= Exercise prompt =
Copy out every record that follows, word for word.

= Provided data =

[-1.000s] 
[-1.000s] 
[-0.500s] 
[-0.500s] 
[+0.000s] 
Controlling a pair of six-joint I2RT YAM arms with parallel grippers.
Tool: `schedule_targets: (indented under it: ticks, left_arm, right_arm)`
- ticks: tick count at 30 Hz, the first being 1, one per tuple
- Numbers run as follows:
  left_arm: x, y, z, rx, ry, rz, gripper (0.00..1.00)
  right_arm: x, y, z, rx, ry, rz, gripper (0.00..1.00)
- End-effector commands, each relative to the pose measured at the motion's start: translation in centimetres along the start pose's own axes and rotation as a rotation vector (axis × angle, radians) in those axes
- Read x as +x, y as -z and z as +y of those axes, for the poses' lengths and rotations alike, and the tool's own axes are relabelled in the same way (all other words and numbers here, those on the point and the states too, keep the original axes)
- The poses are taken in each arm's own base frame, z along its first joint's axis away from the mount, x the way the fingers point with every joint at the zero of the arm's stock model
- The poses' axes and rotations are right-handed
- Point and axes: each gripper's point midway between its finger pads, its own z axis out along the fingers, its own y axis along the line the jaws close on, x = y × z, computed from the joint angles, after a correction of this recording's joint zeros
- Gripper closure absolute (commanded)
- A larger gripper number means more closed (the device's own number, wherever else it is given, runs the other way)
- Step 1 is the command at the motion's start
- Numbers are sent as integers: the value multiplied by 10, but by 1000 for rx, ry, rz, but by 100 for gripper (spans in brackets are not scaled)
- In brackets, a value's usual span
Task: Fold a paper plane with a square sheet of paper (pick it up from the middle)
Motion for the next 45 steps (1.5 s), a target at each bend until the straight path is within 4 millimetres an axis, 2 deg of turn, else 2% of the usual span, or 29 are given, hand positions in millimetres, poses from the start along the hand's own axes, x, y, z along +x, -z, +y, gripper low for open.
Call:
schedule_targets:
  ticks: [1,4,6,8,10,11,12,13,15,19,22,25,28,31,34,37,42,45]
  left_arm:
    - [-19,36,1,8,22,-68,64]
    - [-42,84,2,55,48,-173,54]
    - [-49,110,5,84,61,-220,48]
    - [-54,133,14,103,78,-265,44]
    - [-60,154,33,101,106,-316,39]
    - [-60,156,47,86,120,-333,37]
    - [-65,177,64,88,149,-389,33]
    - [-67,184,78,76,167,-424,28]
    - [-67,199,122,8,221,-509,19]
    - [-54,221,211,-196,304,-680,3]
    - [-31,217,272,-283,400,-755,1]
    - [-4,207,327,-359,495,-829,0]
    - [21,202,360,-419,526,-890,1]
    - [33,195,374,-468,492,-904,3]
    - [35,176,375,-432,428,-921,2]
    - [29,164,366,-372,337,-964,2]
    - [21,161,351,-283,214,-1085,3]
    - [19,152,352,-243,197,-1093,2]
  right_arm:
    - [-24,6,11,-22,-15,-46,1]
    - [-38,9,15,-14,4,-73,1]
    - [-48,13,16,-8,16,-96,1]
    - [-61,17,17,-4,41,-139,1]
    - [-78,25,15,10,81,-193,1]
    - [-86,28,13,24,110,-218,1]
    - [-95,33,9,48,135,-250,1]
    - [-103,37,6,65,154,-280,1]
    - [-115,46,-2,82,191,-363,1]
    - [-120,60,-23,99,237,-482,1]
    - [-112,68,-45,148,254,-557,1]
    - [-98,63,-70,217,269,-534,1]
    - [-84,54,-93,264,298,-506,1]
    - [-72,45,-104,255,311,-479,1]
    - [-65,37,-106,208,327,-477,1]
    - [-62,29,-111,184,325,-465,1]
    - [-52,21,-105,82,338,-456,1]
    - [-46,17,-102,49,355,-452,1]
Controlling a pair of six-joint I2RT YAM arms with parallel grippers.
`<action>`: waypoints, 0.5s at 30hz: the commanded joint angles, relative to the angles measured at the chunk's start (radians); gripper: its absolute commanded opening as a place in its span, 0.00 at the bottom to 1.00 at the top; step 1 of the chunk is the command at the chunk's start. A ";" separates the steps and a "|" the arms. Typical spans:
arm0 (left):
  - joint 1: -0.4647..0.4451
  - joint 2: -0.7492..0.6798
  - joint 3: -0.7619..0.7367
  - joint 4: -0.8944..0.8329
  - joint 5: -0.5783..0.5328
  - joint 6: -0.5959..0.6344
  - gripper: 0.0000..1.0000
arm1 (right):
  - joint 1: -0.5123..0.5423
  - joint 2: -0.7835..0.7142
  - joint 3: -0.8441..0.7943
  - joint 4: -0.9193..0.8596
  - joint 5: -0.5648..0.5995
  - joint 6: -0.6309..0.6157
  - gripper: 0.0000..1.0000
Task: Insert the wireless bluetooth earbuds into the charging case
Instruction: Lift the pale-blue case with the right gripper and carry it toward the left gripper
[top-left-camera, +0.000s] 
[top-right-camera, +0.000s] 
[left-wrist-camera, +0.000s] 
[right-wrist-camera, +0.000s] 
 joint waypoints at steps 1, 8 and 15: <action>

= Written answer =
[-1.000s] 
[-1.000s] 
[-0.500s] 
[-0.500s] 
[+0.000s] 
Controlling a pair of six-joint I2RT YAM arms with parallel grippers.
Tool: `schedule_targets: (indented under it: ticks, left_arm, right_arm)`
- ticks: tick count at 30 Hz, the first being 1, one per tuple
- Numbers run as follows:
  left_arm: x, y, z, rx, ry, rz, gripper (0.00..1.00)
  right_arm: x, y, z, rx, ry, rz, gripper (0.00..1.00)
- End-effector commands, each relative to the pose measured at the motion's start: translation in centimetres along the start pose's own axes and rotation as a rotation vector (axis × angle, radians) in those axes
- Read x as +x, y as -z and z as +y of those axes, for the poses' lengths and rotations alike, and the tool's own axes are relabelled in the same way (all other words and numbers here, those on the point and the states too, keep the original axes)
- The poses are taken in each arm's own base frame, z along its first joint's axis away from the mount, x the way the fingers point with every joint at the zero of the arm's stock model
- The poses' axes and rotations are right-handed
- Point and axes: each gripper's point midway between its finger pads, its own z axis out along the fingers, its own y axis along the line the jaws close on, x = y × z, computed from the joint angles, after a correction of this recording's joint zeros
- Gripper closure absolute (commanded)
- A larger gripper number means more closed (the device's own number, wherever else it is given, runs the other way)
- Step 1 is the command at the motion's start
- Numbers are sent as integers: the value multiplied by 10, but by 1000 for rx, ry, rz, but by 100 for gripper (spans in brackets are not scaled)
- In brackets, a value's usual span
Task: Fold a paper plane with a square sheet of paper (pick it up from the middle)
Motion for the next 45 steps (1.5 s), a target at each bend until the straight path is within 4 millimetres an axis, 2 deg of turn, else 2% of the usual span, or 29 are given, hand positions in millimetres, poses from the start along the hand's own axes, x, y, z along +x, -z, +y, gripper low for open.
Call:
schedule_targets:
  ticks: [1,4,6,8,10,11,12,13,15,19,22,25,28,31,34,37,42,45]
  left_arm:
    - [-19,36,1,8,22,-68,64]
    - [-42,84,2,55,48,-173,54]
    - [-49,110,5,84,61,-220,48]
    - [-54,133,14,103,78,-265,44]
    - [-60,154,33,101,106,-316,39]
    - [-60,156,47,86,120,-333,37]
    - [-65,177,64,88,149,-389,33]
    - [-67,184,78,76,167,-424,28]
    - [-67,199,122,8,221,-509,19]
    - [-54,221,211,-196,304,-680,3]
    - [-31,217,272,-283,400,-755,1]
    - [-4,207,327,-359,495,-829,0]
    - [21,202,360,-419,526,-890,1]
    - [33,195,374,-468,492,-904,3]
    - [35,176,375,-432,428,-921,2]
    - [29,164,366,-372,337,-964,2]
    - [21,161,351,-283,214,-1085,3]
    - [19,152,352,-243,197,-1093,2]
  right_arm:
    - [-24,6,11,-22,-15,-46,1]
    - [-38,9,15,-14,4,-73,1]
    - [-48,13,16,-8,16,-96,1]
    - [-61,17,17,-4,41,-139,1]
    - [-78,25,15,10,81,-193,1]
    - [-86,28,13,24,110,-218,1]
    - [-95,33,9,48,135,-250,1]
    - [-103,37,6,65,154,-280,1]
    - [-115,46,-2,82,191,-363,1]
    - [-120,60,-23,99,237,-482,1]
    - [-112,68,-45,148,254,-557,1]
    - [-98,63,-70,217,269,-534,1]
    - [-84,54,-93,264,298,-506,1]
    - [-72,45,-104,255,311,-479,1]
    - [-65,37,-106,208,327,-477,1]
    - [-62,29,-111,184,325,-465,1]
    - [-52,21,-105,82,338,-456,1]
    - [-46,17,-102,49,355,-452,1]
Controlling a pair of six-joint I2RT YAM arms with parallel grippers.
`<action>`: waypoints, 0.5s at 30hz: the commanded joint angles, relative to the angles measured at the chunk's start (radians); gripper: its absolute commanded opening as a place in its span, 0.00 at the bottom to 1.00 at the top; step 1 of the chunk is the command at the chunk's start. A ";" separates the steps and a "|" the arms. Typical spans:
arm0 (left):
  - joint 1: -0.4647..0.4451
  - joint 2: -0.7492..0.6798
  - joint 3: -0.7619..0.7367
  - joint 4: -0.8944..0.8329
  - joint 5: -0.5783..0.5328
  - joint 6: -0.5959..0.6344
  - gripper: 0.0000..1.0000
arm1 (right):
  - joint 1: -0.5123..0.5423
  - joint 2: -0.7835..0.7142
  - joint 3: -0.8441..0.7943
  - joint 4: -0.9193..0.8596
  - joint 5: -0.5648..0.5995
  - joint 6: -0.6309..0.6157
  - gripper: 0.0000..1.0000
Task: Insert the wireless bluetooth earbuds into the charging case
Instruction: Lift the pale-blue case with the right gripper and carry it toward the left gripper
[top-left-camera, +0.000s] 
[top-right-camera, +0.000s] 
[left-wrist-camera, +0.000s] 
[right-wrist-camera, +0.000s] 
 joint waypoints at steps 1, 8 and 15: <action>

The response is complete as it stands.